• _What you are asked to do_: Lines of the listing below that contain the string "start" are to be returned.

· · · ·

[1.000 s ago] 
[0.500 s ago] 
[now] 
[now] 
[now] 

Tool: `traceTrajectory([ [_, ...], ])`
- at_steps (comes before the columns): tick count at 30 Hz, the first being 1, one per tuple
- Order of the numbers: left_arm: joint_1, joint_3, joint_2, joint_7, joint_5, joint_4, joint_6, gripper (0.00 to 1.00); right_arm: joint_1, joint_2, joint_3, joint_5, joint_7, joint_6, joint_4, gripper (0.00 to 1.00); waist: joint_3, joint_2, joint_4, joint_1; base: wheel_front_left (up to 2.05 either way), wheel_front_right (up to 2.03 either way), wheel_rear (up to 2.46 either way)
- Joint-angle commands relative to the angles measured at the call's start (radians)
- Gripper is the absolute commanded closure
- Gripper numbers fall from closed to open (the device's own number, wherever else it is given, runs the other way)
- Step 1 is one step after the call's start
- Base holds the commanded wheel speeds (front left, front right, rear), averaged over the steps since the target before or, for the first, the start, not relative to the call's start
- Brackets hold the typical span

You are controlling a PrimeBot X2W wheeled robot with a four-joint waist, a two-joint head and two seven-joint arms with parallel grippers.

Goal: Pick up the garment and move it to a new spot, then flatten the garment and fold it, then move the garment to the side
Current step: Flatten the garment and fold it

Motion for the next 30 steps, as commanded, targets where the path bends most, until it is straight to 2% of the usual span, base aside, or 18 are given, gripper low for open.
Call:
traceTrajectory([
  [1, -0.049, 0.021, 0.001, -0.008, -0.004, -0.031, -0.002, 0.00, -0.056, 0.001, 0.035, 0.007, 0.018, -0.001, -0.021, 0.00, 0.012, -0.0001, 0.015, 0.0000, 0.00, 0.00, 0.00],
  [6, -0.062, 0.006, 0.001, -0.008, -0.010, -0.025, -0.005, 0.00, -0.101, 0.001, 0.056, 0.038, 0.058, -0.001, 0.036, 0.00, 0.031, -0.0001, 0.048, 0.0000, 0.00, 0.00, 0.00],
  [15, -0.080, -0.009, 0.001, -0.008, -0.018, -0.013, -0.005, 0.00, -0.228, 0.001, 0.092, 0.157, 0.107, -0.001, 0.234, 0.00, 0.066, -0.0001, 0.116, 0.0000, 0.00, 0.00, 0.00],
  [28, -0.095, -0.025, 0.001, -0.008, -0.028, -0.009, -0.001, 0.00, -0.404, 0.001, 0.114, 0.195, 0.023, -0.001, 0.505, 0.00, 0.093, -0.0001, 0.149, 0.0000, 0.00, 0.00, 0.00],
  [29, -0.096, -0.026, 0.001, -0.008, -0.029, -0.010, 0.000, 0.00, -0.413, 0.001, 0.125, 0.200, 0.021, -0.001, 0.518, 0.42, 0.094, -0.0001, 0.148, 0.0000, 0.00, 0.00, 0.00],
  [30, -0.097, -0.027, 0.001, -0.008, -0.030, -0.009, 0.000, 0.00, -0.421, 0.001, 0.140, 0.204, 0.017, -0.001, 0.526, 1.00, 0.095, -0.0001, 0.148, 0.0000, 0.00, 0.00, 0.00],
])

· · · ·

• _Your response_:
- Joint-angle commands relative to the angles measured at the call's start (radians)
- Step 1 is one step after the call's start
- Base holds the commanded wheel speeds (front left, front right, rear), averaged over the steps since the target before or, for the first, the start, not relative to the call's start

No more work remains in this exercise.